Bloodstream infection caused by Cupriavidus gilardii in a systemic lupus erythematosus patient with invasive pulmonary aspergillosis

Introduction

Systemic lupus erythematosus (SLE) is the most common form of autoimmune disease which is vulnerable to funguses and bacteria (1). Microorganism colonized in respiratory tract and lung is a leading cause of pneumonia when glucocorticoid and immunosuppressor are prescribed (2). Aspergillus isolated in SLE patients from sputum culture is not uncommon and Cupriavidus gilardii is also occasionally isolated from the sputum sample. However, it is difficult to identify Cupriavidus gilardii accurately and the clinical significance of the pathogen is uncertain. In addition, bloodstream infection (BSI) caused by Cupriavidus gilardii due to invasive pulmonary aspergillosis (IPA) has never been reported in the literature.

Case presentation

A 52-year-old female was admitted to our intensive care unit (ICU) with cough, hemoptysis and fever for about one month from the rescue room. Her medical history included SLE for three years which was treated with daily oral prednisone 40 mg. On physical examination, she appeared cyanotic with fever up to 39.2 °C and moist rale could be clearly heard on the lower lobe of both sides. Chest X-ray images after intubation showed the cloudiness on both sides (Figure 1). Respiratory failure was managed with protective mechanical ventilation (tidal volume 360 mL, plateau pressure 25 cmH₂O and positive end-expiratory pressure 15 cmH₂O) (3). Laboratory evaluation at the time of ICU admission revealed negative blood cultures and normal procalcitonin (0.08 ng/mL). However, the level of galactomannan (GM) reached up to 2.54 µg/L.

Figure 1 Plain chest X-ray after intubation showing the cloudiness on both sides caused by aspergillosis.

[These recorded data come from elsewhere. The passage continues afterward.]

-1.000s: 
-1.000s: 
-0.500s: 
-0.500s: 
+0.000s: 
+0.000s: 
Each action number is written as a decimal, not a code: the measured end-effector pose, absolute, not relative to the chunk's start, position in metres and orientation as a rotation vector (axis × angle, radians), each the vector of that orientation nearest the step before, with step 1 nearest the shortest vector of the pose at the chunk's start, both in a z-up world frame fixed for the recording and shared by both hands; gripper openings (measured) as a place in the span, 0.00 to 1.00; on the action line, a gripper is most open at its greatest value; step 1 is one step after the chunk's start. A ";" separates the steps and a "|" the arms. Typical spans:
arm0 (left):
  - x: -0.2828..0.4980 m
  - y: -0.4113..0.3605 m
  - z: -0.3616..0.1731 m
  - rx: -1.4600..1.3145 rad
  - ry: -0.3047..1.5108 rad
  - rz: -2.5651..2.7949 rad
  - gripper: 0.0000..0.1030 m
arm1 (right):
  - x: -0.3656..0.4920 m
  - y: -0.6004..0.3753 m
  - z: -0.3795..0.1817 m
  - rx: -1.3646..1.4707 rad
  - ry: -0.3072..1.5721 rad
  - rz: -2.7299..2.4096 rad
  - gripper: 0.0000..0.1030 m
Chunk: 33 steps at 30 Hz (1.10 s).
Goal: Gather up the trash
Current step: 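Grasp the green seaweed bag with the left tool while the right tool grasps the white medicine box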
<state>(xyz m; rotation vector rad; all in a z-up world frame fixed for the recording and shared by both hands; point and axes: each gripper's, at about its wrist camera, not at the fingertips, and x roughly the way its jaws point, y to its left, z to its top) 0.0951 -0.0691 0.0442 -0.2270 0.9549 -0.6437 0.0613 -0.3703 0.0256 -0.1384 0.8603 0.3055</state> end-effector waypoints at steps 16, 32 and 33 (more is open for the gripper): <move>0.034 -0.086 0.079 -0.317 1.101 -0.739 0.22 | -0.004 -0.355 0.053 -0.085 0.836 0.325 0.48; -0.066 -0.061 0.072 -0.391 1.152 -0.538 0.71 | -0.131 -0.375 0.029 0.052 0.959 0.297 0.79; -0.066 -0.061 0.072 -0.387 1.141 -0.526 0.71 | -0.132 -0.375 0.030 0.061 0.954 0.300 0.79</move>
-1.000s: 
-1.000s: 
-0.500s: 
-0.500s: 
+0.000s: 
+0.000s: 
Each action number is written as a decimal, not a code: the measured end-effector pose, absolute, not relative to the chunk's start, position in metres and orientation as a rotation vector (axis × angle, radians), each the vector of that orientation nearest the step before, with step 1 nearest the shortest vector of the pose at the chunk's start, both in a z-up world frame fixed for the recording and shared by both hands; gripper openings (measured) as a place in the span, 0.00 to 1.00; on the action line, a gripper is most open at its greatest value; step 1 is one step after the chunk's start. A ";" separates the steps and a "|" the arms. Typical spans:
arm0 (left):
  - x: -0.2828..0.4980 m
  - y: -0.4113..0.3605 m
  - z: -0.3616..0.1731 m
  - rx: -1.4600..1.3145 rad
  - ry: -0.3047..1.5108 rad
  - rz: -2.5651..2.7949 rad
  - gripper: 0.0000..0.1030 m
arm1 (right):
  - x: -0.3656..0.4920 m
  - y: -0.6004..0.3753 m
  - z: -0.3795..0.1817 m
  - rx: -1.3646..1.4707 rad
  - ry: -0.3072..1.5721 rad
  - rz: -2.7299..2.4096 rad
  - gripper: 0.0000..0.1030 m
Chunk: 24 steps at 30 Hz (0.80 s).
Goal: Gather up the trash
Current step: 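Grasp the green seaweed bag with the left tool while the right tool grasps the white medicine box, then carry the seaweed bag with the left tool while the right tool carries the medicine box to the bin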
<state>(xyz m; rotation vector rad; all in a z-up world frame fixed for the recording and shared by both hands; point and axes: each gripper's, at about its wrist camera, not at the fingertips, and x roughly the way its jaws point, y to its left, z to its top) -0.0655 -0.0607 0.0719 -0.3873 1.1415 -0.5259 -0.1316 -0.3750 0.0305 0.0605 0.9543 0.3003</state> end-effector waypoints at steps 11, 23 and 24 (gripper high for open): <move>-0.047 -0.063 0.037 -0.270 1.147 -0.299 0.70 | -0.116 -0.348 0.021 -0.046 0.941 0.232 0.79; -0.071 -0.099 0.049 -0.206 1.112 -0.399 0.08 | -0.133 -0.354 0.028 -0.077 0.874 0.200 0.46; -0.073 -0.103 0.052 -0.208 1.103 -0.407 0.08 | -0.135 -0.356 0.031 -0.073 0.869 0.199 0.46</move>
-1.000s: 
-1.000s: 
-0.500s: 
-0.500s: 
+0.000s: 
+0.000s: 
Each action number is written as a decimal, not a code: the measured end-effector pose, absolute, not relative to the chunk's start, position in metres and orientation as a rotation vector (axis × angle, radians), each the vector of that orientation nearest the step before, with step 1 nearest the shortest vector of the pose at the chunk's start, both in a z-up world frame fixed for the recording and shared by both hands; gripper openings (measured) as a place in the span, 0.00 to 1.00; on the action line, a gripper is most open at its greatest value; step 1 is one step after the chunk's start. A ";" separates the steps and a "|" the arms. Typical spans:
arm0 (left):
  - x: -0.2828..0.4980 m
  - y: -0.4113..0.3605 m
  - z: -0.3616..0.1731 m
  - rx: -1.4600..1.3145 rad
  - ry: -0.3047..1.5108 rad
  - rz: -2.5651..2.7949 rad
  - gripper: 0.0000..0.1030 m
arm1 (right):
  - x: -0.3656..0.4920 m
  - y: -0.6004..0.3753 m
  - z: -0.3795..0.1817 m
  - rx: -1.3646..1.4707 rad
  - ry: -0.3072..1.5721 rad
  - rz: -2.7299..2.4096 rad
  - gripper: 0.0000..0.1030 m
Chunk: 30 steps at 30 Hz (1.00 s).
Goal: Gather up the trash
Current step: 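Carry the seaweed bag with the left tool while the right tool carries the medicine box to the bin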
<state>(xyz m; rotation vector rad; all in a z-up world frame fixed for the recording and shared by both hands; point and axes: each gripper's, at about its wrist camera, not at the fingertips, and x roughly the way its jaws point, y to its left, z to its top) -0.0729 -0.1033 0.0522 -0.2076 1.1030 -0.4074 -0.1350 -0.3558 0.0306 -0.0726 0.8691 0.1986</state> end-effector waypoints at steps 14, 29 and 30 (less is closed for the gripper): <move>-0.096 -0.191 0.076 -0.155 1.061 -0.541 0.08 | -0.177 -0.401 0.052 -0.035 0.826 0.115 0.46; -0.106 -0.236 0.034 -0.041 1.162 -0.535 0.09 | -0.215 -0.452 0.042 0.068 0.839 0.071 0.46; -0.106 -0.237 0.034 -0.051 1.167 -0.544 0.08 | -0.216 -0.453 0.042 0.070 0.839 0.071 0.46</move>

Bronchoscopy was performed through the endotracheal intubation. Hyperemia and bleeding can be detected with pseudomembrane formation around tracheal (Figure 2). Aspergillus fumigatus was isolated from the culture of bronchoalveolar lavage fluid (BALF) sample (Figure 3A,B,C) and the level of GM in BALF sample was 4.33 µg/L which was well above the normal range. Therefore, IPA was probably diagnosed and voriconazole was initiated (intravenous medication, 200 mg q12 h). Another bacteria was also isolated from the BALF sample, which appeared as very small colonies on 5% sheep blood agar after incubation at 24 h in normal atmosphere at 35 °C (Figure 3A). However, the strain could not be identified by Vitek 2 (BioMérieux, Inc) through biochemical testing.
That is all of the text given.